Warp-drive technology may be science fiction, but understanding it can teach us a lot about the Universe.
Alien spaceships that use warp-drive technology could be detected by the gravitational waves they produce, according to a study.
If we’re interested in searching for technologically advanced species in the Galaxy that have mastered travelling at ‘warp speed’, gravitational waves detection may be the way to do it.
A staple of science fiction books, films and TV shows like Star Trek, warp-drive technology effectively enables faster-than-light travel by producing a ‘bubble’ that compresses the spacetime between a spacecraft and its destination.

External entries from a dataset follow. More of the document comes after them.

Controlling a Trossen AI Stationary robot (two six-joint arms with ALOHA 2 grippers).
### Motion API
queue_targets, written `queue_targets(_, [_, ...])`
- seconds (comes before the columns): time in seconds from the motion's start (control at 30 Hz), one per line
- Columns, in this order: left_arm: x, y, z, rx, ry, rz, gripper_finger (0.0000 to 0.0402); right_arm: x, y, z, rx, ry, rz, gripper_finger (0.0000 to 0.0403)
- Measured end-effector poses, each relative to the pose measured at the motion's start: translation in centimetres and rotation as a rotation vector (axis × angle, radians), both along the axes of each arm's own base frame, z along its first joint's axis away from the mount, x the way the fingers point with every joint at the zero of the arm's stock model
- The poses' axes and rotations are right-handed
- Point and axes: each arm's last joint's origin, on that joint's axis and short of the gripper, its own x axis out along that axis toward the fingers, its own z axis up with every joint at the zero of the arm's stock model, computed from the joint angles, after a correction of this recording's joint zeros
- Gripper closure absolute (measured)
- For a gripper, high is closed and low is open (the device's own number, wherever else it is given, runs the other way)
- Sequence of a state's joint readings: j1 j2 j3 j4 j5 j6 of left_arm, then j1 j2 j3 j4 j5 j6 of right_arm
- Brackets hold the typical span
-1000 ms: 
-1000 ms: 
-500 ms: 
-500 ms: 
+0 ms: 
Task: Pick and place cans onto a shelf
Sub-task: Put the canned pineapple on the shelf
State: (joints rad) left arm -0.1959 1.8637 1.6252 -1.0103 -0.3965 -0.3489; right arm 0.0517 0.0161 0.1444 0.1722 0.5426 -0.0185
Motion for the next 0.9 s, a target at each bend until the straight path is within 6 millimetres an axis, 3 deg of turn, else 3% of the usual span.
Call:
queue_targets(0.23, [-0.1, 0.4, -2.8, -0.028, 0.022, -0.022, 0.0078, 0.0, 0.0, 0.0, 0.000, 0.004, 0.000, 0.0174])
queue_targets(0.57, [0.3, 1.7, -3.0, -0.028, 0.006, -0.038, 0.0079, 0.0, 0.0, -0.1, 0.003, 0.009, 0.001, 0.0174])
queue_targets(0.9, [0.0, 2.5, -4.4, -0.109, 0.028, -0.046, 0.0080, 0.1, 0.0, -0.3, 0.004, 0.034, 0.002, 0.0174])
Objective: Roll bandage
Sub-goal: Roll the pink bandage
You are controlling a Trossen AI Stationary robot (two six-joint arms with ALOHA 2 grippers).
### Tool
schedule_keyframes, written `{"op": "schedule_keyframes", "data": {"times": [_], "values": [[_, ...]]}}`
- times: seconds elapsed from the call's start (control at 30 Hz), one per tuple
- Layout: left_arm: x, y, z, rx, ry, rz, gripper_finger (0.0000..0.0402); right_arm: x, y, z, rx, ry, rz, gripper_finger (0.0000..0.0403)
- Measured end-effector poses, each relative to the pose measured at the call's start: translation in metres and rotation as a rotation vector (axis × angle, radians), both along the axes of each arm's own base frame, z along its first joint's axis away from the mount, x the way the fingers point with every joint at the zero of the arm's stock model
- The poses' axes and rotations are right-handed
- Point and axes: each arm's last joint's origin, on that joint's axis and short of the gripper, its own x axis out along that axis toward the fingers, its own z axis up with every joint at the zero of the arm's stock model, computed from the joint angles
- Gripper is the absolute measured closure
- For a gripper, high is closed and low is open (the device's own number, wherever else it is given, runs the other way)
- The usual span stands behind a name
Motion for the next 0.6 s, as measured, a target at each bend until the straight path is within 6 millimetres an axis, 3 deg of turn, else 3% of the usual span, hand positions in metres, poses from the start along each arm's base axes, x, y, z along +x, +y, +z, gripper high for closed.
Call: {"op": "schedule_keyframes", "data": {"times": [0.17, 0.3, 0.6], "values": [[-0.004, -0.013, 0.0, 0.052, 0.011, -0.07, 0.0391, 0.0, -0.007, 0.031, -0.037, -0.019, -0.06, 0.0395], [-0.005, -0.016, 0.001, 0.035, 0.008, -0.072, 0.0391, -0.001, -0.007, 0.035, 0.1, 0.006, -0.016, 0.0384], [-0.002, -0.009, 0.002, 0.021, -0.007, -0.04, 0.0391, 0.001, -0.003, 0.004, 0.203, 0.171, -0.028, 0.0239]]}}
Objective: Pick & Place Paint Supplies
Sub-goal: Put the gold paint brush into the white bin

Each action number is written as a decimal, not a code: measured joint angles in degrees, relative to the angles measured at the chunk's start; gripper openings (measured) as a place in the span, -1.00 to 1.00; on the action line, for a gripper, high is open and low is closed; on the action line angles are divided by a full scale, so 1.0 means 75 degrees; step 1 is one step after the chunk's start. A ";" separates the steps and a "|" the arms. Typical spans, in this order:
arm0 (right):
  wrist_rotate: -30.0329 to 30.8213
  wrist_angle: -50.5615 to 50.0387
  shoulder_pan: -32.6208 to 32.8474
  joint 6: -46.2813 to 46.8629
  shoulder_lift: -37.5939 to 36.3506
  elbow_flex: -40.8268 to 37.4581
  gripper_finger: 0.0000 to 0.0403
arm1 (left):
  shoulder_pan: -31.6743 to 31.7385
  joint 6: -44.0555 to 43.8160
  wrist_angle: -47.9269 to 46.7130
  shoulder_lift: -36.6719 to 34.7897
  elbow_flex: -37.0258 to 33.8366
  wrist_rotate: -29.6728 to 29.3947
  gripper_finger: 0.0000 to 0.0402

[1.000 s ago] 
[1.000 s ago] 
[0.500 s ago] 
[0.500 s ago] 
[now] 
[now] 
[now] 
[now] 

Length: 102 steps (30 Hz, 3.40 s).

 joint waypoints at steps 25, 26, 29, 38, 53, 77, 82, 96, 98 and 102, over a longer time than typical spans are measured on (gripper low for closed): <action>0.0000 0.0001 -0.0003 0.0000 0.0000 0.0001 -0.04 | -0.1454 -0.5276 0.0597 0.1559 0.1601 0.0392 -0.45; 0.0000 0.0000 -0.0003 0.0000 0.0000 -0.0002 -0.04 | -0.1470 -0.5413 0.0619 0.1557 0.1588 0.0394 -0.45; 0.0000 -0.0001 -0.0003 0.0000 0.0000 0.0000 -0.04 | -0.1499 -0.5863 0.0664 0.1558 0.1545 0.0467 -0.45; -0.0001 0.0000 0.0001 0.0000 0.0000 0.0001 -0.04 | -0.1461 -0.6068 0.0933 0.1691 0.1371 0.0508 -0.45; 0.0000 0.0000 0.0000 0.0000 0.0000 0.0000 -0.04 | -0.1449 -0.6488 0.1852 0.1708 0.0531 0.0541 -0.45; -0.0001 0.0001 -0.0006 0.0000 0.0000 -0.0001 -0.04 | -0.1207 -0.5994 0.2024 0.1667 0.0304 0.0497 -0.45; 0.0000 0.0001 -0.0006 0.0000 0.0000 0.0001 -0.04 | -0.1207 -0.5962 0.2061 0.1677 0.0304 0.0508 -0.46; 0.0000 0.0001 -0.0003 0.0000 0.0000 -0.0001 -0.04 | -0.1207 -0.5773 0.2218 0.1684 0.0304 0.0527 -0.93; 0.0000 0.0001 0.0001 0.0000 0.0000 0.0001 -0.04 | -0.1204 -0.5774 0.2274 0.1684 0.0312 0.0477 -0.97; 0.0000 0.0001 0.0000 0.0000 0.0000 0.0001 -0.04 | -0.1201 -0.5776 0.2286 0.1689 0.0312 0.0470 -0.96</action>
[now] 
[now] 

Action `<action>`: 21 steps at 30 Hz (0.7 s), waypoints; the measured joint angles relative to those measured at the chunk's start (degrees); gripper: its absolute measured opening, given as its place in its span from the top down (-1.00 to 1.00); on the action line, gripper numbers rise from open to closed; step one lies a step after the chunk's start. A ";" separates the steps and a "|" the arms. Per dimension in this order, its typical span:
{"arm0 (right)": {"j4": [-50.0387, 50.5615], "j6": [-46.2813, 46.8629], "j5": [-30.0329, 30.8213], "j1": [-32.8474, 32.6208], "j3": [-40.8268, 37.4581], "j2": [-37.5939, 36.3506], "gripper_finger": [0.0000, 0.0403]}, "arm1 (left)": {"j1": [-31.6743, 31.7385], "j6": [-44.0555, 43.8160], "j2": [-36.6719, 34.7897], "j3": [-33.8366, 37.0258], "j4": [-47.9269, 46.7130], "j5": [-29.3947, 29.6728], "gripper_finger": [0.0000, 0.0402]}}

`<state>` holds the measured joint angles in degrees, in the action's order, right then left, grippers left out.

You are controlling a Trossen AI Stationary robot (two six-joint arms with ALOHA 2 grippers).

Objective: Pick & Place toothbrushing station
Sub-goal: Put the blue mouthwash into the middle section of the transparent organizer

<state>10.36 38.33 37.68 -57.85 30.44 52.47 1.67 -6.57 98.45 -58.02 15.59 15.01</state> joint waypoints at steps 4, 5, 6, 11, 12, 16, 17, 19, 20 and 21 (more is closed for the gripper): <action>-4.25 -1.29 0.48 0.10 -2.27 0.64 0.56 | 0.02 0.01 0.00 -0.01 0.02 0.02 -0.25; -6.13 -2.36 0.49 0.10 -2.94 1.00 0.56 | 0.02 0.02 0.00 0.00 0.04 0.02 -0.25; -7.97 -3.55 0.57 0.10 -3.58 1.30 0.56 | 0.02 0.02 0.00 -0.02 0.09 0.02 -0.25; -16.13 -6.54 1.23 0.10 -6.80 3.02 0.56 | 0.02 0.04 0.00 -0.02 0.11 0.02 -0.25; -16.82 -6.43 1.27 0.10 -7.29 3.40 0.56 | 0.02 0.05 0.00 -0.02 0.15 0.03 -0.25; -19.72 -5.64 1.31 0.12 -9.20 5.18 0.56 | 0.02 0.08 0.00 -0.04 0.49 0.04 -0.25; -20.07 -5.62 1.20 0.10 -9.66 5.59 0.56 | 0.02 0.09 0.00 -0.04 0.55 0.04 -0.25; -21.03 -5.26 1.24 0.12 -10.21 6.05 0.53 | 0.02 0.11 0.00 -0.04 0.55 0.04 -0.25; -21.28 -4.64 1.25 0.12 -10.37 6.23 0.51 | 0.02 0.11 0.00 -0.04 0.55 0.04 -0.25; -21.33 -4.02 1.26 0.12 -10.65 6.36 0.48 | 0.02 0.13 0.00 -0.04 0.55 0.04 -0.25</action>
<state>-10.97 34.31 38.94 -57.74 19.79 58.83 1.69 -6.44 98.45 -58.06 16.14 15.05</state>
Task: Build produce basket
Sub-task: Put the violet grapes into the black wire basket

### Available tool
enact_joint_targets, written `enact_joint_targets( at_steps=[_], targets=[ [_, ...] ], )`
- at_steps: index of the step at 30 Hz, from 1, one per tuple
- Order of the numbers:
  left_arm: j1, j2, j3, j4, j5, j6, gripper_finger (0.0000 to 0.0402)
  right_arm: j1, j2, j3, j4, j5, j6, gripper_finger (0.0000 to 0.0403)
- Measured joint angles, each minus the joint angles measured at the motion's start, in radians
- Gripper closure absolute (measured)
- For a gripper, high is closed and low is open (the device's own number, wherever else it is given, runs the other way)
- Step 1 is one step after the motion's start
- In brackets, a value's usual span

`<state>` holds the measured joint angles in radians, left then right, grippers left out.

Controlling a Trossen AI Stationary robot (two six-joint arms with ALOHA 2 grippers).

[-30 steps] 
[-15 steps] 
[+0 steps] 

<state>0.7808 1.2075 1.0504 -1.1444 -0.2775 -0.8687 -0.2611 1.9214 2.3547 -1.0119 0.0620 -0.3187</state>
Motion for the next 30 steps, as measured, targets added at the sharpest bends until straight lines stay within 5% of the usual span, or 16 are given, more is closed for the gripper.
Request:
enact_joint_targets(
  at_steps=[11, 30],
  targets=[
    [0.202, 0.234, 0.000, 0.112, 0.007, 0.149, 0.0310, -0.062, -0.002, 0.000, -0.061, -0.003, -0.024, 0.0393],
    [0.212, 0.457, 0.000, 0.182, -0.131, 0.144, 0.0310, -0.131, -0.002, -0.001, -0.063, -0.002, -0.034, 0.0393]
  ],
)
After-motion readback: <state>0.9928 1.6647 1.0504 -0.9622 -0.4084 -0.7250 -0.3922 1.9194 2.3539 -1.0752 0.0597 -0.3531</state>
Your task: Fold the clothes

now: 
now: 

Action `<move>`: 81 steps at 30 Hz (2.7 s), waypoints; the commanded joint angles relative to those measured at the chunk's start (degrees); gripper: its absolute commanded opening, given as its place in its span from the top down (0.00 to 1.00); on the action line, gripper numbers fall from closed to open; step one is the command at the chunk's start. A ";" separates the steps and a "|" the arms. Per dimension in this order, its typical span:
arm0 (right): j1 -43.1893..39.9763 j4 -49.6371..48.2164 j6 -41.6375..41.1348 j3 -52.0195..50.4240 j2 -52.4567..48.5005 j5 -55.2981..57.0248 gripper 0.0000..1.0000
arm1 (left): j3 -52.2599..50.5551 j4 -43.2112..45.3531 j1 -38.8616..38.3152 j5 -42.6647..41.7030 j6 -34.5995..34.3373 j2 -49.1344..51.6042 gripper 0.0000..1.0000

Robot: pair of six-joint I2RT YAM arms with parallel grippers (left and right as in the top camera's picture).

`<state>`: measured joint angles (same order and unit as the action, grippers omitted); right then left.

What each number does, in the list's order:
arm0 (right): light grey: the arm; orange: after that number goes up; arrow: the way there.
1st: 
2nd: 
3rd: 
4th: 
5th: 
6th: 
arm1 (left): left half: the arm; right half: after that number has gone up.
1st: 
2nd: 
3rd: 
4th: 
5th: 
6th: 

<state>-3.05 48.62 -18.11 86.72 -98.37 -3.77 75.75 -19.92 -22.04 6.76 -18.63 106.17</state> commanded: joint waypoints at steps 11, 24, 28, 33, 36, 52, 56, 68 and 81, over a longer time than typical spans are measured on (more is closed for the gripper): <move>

“Even though warp drives are purely theoretical, they have a well-defined description in Einstein’s theory of General Relativity,” says Dr Katy Clough, the study’s lead author from Queen Mary University of London,” and so numerical simulations allow us to explore the impact they might have on spacetime in the form of gravitational waves.”
Detecting warp drives with gravitational waves
The construction of warp drives is currently beyond humanity’s capabilities, but what about detecting other civilisations that may have mastered the concept?
The study authors say gravitational waves could be the answer.
Gravitational waves are often referred to as ‘ripples in spacetime’ because they are distortions in the fabric of time and space caused by cataclysmic events, such as two black holes colliding.
They were theorised by Albert Einstein, and the first confirmed detection of gravitational waves was announced on 11 February 2016 by David Reitze, executive director of the US Laser Interferometry Gravitational-Wave Observatory (LIGO).
The team behind this particular warp-drive study, from Queen Mary University of London, Cardiff University, the University of Potsdam and the Max Planck Institute (MPI) for Gravitational Physics, say ripples in spacetime emitted by the bubble collapse of warp-drive technology could be found using gravitational wave detectors.
The study is published in the Open Journal of Astrophysics and looks into how exploring new spacetimes could simulate what no-one has observed before.
“Miguel Alcubierre created the first warp drive solution during his PhD at Cardiff University in 1994, and subsequently worked at the MPI in Potsdam,” says study co-author Dr Sebastian Khan, from Cardiff University’s School of Physics and Astronomy.
“So, it’s only natural that we carry on the tradition of warp drive research in this era of gravitational wave astronomy.”
What they found
Any signal generated from a warp bubble of about 1km in size would be a short, high-frequency burst, which is beyond the abilities of current detectors to pick up.
But, say the authors, future higher-frequency instruments might be able to, and are not beyond our current technology.
“In our study, the initial shape of the spacetime is the warp bubble described by Alcubierre,” says Dr Khan, who cautions:
“While we were able to demonstrate that an observable signal could in principle be found by future detectors, given the speculative nature of the work this isn’t sufficient to drive future instrument development.”
The study also found that the collapse of warp-drive matter would emit a wave of negative energy matter followed by alternating positive and negative waves.
This results in a net increase in the overall energy of the system, and could produce another signature of the warp-drive bubble collapse if the outgoing waves interacted with normal matter.
What the physics means
Isn’t this all just speculative science fiction? The study does have real scientific implications, say the authors.
“For me, the most important aspect of the study is the novelty of accurately modelling the dynamics of negative energy spacetimes,” says Professor Tim Dietrich from the Max Planck Institute (MPI) for Gravitational Physics, a study co-author, “and the possibility of extending the techniques to physical situations that can help us better understand the evolution and origin of our universe, or the avoidance of singularities at the centre of black holes.”
Now the team plan to look into how different warp drive models would produce different signals, and invesitgate the collapse of bubbles travelling at speeds exceeding the speed of light.
The paper is entitled What no one has seen before: gravitational waveforms from warp drive collapse and is published in the Open Journal of Astrophysics.